Task goal:
Using the material that follows, output exactly the lines from the one containing "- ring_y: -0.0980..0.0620" through the one containing "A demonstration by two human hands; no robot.", with both ends kept.

Provided material:
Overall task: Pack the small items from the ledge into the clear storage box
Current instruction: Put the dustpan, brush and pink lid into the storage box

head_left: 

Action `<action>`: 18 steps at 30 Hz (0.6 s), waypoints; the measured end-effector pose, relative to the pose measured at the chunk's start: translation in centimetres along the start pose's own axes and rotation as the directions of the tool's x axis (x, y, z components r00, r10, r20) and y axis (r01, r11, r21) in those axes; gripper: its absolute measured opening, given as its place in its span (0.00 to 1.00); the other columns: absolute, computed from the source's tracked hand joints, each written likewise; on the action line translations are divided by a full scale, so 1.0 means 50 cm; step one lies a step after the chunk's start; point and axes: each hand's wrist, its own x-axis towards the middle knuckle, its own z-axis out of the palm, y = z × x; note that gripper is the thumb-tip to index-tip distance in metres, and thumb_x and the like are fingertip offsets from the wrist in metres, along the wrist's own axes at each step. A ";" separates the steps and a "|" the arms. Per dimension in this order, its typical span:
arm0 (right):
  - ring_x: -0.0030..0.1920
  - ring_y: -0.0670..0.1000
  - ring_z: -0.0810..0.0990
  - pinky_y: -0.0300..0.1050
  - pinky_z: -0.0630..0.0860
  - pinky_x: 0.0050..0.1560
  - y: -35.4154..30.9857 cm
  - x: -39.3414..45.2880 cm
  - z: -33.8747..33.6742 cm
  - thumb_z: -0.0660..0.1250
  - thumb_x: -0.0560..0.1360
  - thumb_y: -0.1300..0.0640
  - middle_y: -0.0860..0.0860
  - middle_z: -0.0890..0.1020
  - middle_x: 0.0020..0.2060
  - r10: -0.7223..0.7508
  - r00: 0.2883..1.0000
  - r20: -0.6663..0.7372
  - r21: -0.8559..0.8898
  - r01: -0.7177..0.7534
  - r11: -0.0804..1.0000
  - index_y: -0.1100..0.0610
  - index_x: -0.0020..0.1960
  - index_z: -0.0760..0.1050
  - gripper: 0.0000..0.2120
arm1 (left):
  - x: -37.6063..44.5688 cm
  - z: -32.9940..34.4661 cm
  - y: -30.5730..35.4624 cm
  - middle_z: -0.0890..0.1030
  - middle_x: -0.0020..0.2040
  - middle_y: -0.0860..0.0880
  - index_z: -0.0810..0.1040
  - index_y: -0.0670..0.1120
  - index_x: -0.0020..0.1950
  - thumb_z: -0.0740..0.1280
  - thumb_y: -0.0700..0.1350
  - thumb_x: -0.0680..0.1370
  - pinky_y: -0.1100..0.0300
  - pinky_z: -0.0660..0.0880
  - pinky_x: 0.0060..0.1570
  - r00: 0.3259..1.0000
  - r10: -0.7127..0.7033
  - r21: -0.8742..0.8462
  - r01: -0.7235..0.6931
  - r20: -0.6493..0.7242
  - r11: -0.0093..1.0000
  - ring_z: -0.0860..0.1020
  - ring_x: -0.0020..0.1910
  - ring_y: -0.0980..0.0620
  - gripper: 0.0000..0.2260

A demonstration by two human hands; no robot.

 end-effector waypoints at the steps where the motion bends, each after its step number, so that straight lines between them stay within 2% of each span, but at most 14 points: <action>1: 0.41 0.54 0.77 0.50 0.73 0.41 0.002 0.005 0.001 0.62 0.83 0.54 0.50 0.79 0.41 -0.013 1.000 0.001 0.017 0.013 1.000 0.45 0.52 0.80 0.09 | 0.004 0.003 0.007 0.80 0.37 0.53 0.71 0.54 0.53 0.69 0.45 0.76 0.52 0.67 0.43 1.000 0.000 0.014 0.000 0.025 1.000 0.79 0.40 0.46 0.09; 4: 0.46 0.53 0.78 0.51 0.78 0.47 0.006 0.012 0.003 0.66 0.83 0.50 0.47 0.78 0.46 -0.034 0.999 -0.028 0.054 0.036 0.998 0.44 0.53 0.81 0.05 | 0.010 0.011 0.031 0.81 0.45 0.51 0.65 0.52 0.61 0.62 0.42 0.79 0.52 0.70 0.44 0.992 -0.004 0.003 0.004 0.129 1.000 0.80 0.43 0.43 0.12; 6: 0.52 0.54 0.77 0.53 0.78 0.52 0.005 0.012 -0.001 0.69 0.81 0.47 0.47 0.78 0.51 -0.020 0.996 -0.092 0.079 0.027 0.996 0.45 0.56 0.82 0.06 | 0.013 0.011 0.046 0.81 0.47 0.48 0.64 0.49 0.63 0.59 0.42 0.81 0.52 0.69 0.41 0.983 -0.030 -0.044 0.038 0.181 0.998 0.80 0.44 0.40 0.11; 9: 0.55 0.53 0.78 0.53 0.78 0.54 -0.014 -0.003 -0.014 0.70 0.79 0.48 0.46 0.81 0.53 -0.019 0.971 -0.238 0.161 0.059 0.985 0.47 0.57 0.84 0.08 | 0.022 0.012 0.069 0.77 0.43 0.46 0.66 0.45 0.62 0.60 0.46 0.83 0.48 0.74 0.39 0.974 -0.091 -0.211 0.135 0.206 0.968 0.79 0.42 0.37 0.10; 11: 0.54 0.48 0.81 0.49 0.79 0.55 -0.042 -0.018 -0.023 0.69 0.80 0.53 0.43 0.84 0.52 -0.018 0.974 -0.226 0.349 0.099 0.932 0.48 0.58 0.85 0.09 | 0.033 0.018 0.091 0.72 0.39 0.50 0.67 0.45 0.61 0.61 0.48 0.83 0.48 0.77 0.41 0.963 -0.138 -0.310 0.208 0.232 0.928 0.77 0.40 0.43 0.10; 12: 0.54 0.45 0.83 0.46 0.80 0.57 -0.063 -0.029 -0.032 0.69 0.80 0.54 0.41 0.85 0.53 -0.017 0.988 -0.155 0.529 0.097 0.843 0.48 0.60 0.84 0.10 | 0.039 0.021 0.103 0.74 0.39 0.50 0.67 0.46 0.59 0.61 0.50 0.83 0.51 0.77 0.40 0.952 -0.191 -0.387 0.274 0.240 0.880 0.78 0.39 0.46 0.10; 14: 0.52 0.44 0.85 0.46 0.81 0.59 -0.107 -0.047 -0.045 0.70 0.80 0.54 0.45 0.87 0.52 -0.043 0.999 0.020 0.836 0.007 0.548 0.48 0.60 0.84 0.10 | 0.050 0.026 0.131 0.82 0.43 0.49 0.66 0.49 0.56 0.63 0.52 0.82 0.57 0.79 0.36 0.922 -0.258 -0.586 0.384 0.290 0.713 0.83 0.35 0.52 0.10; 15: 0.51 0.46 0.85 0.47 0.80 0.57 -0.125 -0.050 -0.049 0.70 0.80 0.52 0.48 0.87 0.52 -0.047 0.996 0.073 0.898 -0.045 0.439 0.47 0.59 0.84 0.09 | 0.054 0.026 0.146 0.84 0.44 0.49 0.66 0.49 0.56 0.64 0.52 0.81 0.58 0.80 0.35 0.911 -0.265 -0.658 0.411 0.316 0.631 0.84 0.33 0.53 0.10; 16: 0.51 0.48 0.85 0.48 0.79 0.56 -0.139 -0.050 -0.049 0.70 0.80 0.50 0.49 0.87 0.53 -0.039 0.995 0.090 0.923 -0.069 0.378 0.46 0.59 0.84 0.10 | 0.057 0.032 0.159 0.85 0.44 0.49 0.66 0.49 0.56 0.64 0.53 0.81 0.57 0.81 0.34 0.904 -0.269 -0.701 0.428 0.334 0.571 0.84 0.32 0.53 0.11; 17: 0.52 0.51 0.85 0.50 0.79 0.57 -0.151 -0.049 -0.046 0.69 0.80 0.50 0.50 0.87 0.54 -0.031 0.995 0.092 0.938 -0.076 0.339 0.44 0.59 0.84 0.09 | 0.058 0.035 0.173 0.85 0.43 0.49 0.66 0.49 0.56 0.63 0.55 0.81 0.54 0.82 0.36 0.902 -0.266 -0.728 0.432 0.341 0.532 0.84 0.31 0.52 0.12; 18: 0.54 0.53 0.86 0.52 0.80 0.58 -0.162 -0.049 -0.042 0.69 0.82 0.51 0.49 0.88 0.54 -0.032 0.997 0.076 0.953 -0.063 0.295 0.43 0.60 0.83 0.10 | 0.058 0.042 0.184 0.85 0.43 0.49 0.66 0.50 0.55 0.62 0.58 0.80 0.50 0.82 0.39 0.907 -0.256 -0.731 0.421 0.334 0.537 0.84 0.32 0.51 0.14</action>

Completed exercise:
  - ring_y: -0.0980..0.0620
  - gripper: 0.0000..0.2260

A demonstration by two human hands; no robot.

Here is where the answer stops.